THE PROBLEM: Below are lines of data. Give the number of them that contain the string "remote", and nothing else.

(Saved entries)
== Segment start ==
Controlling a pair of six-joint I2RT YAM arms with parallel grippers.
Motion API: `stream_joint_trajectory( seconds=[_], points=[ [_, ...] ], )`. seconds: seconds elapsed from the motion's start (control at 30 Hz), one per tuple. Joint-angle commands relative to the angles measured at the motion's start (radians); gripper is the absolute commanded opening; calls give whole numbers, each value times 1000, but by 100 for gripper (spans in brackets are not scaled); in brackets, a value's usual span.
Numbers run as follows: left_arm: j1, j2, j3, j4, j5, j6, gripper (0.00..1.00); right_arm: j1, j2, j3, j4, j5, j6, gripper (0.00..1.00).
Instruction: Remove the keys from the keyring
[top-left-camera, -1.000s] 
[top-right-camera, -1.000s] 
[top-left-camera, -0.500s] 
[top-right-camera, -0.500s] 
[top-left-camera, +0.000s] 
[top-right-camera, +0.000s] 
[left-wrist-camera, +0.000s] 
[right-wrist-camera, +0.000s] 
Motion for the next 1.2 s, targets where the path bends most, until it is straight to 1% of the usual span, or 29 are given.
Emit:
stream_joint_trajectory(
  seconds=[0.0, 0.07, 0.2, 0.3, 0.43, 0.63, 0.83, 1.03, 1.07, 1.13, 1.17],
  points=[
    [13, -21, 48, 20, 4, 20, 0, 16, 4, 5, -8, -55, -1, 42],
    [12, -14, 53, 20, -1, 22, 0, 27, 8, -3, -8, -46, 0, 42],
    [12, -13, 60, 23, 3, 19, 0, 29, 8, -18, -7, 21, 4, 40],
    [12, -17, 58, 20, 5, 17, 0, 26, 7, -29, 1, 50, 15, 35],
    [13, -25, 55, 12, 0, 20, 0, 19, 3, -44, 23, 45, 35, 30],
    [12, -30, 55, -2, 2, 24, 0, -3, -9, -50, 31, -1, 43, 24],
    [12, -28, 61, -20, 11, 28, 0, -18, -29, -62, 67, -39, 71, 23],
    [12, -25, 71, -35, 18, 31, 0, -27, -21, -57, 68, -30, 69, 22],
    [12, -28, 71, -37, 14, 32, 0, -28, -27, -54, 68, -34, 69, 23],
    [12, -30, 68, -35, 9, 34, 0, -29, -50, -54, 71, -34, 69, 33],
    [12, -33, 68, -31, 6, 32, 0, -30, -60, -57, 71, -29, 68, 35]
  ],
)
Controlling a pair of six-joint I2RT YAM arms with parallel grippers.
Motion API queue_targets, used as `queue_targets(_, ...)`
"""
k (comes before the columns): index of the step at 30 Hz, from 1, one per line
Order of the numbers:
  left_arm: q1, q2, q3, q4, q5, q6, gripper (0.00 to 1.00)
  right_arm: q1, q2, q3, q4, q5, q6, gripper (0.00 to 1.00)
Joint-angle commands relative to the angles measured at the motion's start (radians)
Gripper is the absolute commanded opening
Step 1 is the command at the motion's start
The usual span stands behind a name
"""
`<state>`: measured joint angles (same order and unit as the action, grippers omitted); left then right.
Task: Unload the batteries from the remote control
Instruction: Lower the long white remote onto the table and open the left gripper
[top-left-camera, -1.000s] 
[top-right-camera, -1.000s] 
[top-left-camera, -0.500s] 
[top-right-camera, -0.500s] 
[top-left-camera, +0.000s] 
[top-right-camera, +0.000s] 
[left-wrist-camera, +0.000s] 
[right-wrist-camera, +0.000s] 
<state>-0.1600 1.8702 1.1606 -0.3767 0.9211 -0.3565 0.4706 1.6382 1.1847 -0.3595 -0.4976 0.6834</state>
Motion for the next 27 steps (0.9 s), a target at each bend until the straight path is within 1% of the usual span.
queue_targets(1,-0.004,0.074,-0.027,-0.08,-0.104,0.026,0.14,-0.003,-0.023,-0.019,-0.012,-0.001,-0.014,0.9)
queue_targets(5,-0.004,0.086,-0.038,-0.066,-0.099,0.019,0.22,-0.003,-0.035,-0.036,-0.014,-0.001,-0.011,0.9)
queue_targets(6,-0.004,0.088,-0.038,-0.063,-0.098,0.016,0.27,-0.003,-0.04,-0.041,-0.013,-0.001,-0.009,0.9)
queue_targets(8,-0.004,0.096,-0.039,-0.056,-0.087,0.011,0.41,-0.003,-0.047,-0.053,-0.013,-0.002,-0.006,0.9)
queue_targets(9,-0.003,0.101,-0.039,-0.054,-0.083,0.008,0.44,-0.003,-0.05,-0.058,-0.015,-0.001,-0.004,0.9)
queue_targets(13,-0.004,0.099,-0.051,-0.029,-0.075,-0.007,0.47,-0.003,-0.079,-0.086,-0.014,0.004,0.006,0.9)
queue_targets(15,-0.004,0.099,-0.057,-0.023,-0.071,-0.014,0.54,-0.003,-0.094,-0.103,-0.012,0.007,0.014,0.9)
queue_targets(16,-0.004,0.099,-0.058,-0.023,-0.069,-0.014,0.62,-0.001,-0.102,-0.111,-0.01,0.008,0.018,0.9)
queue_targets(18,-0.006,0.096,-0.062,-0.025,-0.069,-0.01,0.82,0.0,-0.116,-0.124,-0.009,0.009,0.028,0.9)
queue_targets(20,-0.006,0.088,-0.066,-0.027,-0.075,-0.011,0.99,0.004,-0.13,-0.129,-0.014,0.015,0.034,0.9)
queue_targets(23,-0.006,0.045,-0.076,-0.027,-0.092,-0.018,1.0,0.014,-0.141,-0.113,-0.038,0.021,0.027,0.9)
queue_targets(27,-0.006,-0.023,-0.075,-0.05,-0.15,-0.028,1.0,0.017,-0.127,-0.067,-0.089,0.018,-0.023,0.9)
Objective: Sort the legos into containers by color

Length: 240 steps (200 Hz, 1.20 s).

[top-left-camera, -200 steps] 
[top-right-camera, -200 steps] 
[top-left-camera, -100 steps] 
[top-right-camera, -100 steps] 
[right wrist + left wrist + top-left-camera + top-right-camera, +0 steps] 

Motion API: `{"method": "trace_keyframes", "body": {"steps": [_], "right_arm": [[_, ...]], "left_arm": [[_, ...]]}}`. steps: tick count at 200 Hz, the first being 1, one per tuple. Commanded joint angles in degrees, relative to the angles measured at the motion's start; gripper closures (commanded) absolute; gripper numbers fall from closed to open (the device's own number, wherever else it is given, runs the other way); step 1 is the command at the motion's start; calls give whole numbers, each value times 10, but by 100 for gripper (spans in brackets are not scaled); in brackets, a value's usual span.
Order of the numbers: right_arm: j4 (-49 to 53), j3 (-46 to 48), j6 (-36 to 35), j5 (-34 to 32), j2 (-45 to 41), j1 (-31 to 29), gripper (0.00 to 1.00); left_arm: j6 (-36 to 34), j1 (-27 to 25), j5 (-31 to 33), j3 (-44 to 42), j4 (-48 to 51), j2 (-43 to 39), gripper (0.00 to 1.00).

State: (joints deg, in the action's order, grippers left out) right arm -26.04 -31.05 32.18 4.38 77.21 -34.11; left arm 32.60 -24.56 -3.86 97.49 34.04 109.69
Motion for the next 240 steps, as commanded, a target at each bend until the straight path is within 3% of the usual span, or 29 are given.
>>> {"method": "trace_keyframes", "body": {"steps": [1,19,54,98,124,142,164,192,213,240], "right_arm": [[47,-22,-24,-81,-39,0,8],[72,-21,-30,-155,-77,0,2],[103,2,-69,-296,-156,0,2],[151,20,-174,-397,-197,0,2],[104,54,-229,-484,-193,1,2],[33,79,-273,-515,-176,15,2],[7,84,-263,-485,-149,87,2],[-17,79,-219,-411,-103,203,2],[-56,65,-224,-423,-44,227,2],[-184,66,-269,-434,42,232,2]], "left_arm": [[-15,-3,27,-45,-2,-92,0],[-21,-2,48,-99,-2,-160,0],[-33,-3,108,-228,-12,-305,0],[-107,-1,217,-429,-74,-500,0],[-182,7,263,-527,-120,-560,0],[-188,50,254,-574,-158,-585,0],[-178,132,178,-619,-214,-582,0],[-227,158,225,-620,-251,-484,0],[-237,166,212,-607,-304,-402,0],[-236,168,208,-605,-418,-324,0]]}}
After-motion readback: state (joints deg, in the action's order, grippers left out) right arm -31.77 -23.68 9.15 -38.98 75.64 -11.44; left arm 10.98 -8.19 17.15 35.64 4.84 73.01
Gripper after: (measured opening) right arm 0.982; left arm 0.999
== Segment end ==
EXERCISE OUTPUT: 2